## Exercise requirements
Give the entries again in full. Nothing may be altered.

Stored data:
_ _ _ _
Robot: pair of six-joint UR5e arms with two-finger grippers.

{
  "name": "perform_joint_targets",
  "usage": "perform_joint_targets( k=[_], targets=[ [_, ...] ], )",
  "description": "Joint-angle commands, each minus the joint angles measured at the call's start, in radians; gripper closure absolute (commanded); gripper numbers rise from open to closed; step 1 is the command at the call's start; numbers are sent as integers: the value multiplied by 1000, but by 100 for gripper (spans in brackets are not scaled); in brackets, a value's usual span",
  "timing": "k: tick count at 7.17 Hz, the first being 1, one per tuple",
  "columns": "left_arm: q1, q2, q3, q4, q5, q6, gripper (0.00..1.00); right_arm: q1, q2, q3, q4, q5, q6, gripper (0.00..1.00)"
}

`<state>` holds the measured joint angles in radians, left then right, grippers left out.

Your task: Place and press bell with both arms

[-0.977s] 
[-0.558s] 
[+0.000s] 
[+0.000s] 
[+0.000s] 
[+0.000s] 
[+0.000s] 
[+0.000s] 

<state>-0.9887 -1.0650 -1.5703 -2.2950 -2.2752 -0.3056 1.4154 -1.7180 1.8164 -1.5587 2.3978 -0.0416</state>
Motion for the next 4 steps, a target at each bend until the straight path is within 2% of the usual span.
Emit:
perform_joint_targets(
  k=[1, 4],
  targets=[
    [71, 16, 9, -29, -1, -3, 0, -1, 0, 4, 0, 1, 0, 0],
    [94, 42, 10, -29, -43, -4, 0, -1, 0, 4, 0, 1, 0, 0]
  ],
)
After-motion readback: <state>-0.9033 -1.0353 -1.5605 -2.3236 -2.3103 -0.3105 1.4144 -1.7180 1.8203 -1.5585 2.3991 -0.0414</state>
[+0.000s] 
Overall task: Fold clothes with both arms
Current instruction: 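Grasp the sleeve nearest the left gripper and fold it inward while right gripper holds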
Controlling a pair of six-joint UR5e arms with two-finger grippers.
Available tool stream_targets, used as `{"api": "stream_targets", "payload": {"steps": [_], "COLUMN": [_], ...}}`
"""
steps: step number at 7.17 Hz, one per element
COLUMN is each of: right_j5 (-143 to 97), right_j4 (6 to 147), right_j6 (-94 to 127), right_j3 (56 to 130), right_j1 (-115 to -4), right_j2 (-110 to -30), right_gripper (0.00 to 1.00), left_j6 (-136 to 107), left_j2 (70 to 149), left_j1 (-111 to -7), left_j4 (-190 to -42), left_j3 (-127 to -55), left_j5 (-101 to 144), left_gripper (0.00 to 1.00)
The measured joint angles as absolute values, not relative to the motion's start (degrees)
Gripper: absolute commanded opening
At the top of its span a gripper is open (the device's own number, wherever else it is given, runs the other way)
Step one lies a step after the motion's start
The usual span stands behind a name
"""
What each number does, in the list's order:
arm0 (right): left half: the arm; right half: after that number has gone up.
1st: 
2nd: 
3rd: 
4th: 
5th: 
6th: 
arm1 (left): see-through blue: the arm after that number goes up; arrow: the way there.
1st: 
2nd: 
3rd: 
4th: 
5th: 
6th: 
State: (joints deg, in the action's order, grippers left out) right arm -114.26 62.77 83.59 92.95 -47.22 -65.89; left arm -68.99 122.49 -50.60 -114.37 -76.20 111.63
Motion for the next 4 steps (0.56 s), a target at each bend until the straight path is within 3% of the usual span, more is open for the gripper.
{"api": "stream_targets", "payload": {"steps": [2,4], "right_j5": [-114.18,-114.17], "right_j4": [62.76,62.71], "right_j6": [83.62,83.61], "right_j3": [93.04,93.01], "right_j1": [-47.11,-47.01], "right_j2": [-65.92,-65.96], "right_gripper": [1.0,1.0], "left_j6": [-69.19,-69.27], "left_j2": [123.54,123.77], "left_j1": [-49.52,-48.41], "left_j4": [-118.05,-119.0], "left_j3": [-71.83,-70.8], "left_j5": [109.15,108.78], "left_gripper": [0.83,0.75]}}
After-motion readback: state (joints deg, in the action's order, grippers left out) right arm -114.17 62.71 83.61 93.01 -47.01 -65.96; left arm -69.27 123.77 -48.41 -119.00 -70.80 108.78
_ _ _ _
## Exercise output
Robot: pair of six-joint UR5e arms with two-finger grippers.

{
  "name": "perform_joint_targets",
  "usage": "perform_joint_targets( k=[_], targets=[ [_, ...] ], )",
  "description": "Joint-angle commands, each minus the joint angles measured at the call's start, in radians; gripper closure absolute (commanded); gripper numbers rise from open to closed; step 1 is the command at the call's start; numbers are sent as integers: the value multiplied by 1000, but by 100 for gripper (spans in brackets are not scaled); in brackets, a value's usual span",
  "timing": "k: tick count at 7.17 Hz, the first being 1, one per tuple",
  "columns": "left_arm: q1, q2, q3, q4, q5, q6, gripper (0.00..1.00); right_arm: q1, q2, q3, q4, q5, q6, gripper (0.00..1.00)"
}

`<state>` holds the measured joint angles in radians, left then right, grippers left out.

Your task: Place and press bell with both arms

[-0.977s] 
[-0.558s] 
[+0.000s] 
[+0.000s] 
[+0.000s] 
[+0.000s] 
[+0.000s] 
[+0.000s] 

<state>-0.9887 -1.0650 -1.5703 -2.2950 -2.2752 -0.3056 1.4154 -1.7180 1.8164 -1.5587 2.3978 -0.0416</state>
Motion for the next 4 steps, a target at each bend until the straight path is within 2% of the usual span.
Emit:
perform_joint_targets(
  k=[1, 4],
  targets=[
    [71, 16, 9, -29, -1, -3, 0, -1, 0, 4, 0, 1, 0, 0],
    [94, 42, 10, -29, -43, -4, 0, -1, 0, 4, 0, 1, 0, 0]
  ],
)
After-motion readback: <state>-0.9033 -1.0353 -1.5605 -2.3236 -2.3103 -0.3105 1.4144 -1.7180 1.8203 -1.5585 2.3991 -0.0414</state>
[+0.000s] 
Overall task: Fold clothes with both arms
Current instruction: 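Grasp the sleeve nearest the left gripper and fold it inward while right gripper holds
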Controlling a pair of six-joint UR5e arms with two-finger grippers.
Available tool stream_targets, used as `{"api": "stream_targets", "payload": {"steps": [_], "COLUMN": [_], ...}}`
"""
steps: step number at 7.17 Hz, one per element
COLUMN is each of: right_j5 (-143 to 97), right_j4 (6 to 147), right_j6 (-94 to 127), right_j3 (56 to 130), right_j1 (-115 to -4), right_j2 (-110 to -30), right_gripper (0.00 to 1.00), left_j6 (-136 to 107), left_j2 (70 to 149), left_j1 (-111 to -7), left_j4 (-190 to -42), left_j3 (-127 to -55), left_j5 (-101 to 144), left_gripper (0.00 to 1.00)
The measured joint angles as absolute values, not relative to the motion's start (degrees)
Gripper: absolute commanded opening
At the top of its span a gripper is open (the device's own number, wherever else it is given, runs the other way)
Step one lies a step after the motion's start
The usual span stands behind a name
"""
What each number does, in the list's order:
arm0 (right): left half: the arm; right half: after that number has gone up.
1st: 
2nd: 
3rd: 
4th: 
5th: 
6th: 
arm1 (left): see-through blue: the arm after that number goes up; arrow: the way there.
1st: 
2nd: 
3rd: 
4th: 
5th: 
6th: 
State: (joints deg, in the action's order, grippers left out) right arm -114.26 62.77 83.59 92.95 -47.22 -65.89; left arm -68.99 122.49 -50.60 -114.37 -76.20 111.63
Motion for the next 4 steps (0.56 s), a target at each bend until the straight path is within 3% of the usual span, more is open for the gripper.
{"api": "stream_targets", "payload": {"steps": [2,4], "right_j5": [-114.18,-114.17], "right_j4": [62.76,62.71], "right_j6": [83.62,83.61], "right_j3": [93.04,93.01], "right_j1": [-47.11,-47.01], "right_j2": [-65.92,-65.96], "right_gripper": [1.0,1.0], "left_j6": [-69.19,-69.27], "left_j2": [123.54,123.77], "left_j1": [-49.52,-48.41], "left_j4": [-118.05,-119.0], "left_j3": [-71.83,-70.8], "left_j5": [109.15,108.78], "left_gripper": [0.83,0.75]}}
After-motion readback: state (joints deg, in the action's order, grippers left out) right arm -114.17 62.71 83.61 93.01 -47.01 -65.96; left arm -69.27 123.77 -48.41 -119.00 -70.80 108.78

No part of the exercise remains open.